Francesca Canino
19 agosto 2021
La grave crisi idrica che ha colpito l’Iran negli ultimi mesi è solo la punta dell’iceberg della drammatica situazione socio-politica del paese. Le scelte sbagliate effettuate nel corso degli anni dalle autorità di Teheran hanno suscitato le proteste dei cittadini, che nello scorso mese di luglio sono scesi in piazza al grido di “Abbiamo sete”.
La protesta sorta nella provincia meridionale del Khuzestan, ricca in passato di acqua e petrolio, si è rapidamente diffusa nel resto del Paese, a rischio siccità da nord a sud. Secondo il regime, le cause della mancanza di acqua sono da attribuire alle scarse precipitazioni e alle elevate temperature dell’ultimo periodo; secondo i manifestanti, invece, la carenza idrica è dovuta alla costruzione di numerose dighe, le quali hanno sostituito i canali sotterranei e sottratto alle province l’importante risorsa.
La siccità e la gestione poco oculata delle risorse naturali iraniane hanno indotto la popolazione del Khuzestan a reclamare il proprio diritto all’acqua, visto che un terzo delle risorse idriche del Paese si trova proprio in questa provincia. La grande quantità di acqua, infatti, ha contribuito a renderla una terra fertile e centro di produzione di diverse colture tipiche.
La regione ospita anche la maggior parte dei giacimenti petroliferi dell’Iran, ma nonostante si produca ricchezza, gli abitanti non ne traggono alcun beneficio e subiscono le conseguenze dell’inquinamento e della mancanza di acqua che ha alterato i cicli produttivi. Migliaia di contadini del Khuzestan hanno visto diminuire i loro raccolti e, di conseguenza, le già risicate entrate economiche.
Una bomba sociale se si considera che l’Iran è sotto embargo e che il Governo non ha finora mostrato la volontà di porre rimedi concreti alla crisi in atto. La risposta del regime iraniano alle proteste scoppiate in Khuzestan è stata l’interruzione di internet per evitare la diffusione delle notizie e impedire alla popolazione di organizzarsi. Numerose sono state inoltre le condanne degli attivisti per i diritti umani.

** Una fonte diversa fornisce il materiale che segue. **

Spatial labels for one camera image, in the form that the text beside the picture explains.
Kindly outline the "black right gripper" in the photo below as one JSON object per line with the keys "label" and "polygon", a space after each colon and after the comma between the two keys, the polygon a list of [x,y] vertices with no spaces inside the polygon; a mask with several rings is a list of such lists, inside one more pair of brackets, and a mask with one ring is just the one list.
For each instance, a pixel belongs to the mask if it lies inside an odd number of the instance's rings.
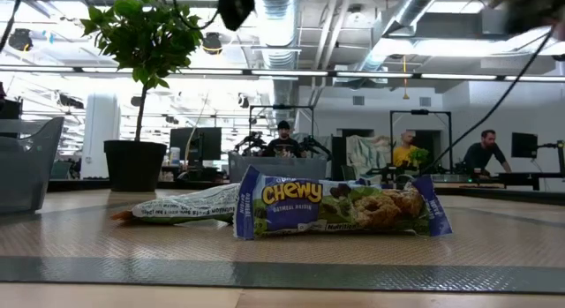
{"label": "black right gripper", "polygon": [[507,6],[505,30],[520,34],[550,26],[555,40],[564,39],[564,0],[503,0]]}

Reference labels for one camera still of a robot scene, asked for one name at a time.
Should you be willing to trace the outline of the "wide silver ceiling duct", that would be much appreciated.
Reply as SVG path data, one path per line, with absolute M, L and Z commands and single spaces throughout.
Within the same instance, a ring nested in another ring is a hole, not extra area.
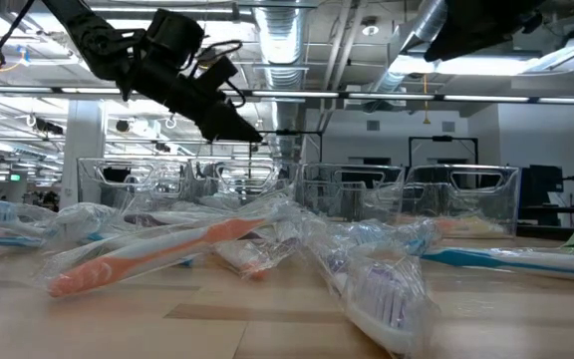
M 303 60 L 307 10 L 275 5 L 280 1 L 288 0 L 261 0 L 266 7 L 253 10 L 262 60 L 269 66 L 265 70 L 266 86 L 274 91 L 301 90 L 305 71 L 298 66 Z M 271 119 L 274 131 L 302 131 L 304 104 L 294 99 L 272 102 Z

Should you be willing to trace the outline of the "clear plastic bin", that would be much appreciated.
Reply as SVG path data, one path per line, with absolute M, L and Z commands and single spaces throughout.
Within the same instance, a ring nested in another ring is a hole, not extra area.
M 116 209 L 143 208 L 179 198 L 188 163 L 131 159 L 79 159 L 79 202 Z
M 516 233 L 521 171 L 513 167 L 412 167 L 403 187 L 399 223 L 440 216 L 478 216 Z
M 298 165 L 259 160 L 191 160 L 183 199 L 236 209 L 275 194 L 290 195 Z
M 295 198 L 335 221 L 394 220 L 402 207 L 405 169 L 376 165 L 306 164 Z

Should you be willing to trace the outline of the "white pillar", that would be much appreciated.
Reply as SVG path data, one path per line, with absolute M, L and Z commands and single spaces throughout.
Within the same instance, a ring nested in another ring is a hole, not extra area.
M 107 121 L 101 101 L 69 101 L 60 208 L 79 201 L 78 159 L 101 158 L 105 152 L 106 131 Z

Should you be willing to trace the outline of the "overhead LED light bar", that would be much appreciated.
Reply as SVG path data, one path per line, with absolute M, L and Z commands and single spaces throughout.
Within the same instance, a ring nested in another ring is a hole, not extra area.
M 528 104 L 528 105 L 569 105 L 574 106 L 574 97 L 526 97 L 495 95 L 453 95 L 424 93 L 364 93 L 364 92 L 331 92 L 331 91 L 281 91 L 281 90 L 248 90 L 236 92 L 224 89 L 227 97 L 269 100 L 350 100 L 350 101 L 406 101 L 406 102 L 446 102 L 446 103 L 488 103 L 488 104 Z M 0 94 L 6 96 L 47 96 L 47 97 L 98 97 L 119 98 L 120 90 L 116 88 L 97 87 L 39 87 L 39 86 L 0 86 Z

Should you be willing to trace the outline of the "black machine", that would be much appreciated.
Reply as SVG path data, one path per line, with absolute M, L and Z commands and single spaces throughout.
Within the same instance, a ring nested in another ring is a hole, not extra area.
M 531 165 L 521 169 L 521 187 L 516 234 L 557 241 L 566 241 L 574 233 L 574 224 L 563 226 L 560 214 L 574 215 L 574 204 L 556 204 L 550 194 L 562 194 L 564 184 L 574 182 L 554 166 Z

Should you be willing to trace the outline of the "black stand frame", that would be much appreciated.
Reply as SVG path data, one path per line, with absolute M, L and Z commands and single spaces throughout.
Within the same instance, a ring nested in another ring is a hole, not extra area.
M 466 149 L 470 150 L 465 146 L 464 142 L 471 142 L 473 145 L 473 158 L 474 164 L 479 165 L 479 140 L 473 137 L 453 137 L 448 135 L 442 136 L 430 136 L 430 137 L 409 137 L 408 138 L 408 164 L 411 167 L 413 165 L 413 155 L 415 151 L 414 141 L 431 141 L 433 143 L 452 143 L 458 142 L 463 145 Z

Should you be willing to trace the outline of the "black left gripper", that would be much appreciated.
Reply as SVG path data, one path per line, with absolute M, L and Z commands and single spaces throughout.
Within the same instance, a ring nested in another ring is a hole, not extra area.
M 159 9 L 146 30 L 132 89 L 196 124 L 209 142 L 261 142 L 261 134 L 214 90 L 181 74 L 204 32 L 193 19 Z

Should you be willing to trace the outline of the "slanted silver ceiling duct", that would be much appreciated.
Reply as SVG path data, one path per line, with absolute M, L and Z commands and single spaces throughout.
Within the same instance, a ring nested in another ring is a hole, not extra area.
M 423 55 L 412 54 L 410 50 L 430 45 L 446 18 L 446 0 L 423 0 L 417 16 L 396 28 L 389 47 L 391 63 L 369 87 L 369 92 L 393 93 L 407 75 L 436 73 L 442 60 L 426 61 Z

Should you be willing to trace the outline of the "purple white wrapped toothbrush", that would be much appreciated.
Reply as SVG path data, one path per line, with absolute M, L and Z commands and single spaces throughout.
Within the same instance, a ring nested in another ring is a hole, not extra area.
M 431 345 L 436 307 L 410 240 L 359 243 L 323 235 L 307 243 L 310 258 L 343 314 L 402 359 L 419 359 Z

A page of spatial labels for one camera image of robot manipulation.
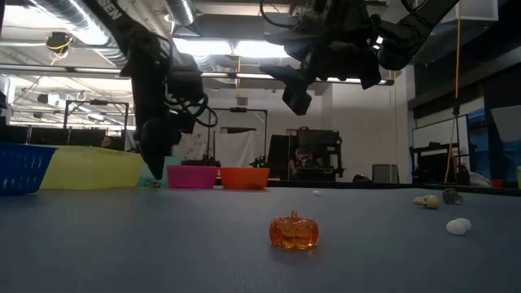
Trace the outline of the white patterned sheet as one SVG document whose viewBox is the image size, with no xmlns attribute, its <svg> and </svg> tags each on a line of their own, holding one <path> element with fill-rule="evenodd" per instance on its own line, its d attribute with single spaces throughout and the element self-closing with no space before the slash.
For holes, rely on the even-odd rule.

Stravolto dalla crisi idrica e schiacciato dall’embargo, l’Iran è oggi sotto pressione anche per aver affrontato la pandemia con molta leggerezza. La campagna di vaccinazione è andata avanti lentamente e dopo le proteste scoppiate per preservare l’ambiente e l’economia del Paese, le autorità governative hanno interrotto le vaccinazioni che avrebbero consentito ai cittadini di manifestare con maggiore sicurezza.
Secondo fonti interne, il regime non avrebbe voluto mettere in atto misure per contrastare la pandemia, favorendo la diffusione del Covid-19 e causando migliaia di morti. Avrebbe, invece, occultato i dati epidemiologici e vietato l’importazione dei vaccini Pfizer e Astrazeneca destinati alla popolazione, ma non quelli riservati alle autorità, creando una situazione sanitaria molto pericolosa, funzionale al Governo che può così controllare le rivolte popolari.
Sembra che le vittime siano quattro volte superiori ai numeri ufficiali diffusi dalle autorità iraniane e che il personale sanitario sia ormai stremato e privo dei mezzi necessari per affrontare i rischi del virus. Per questi motivi, alcuni iraniani che vivono all’estero si sono appellati all’Organizzazione Mondiale della Sanità perché sanzioni il governo di Teheran.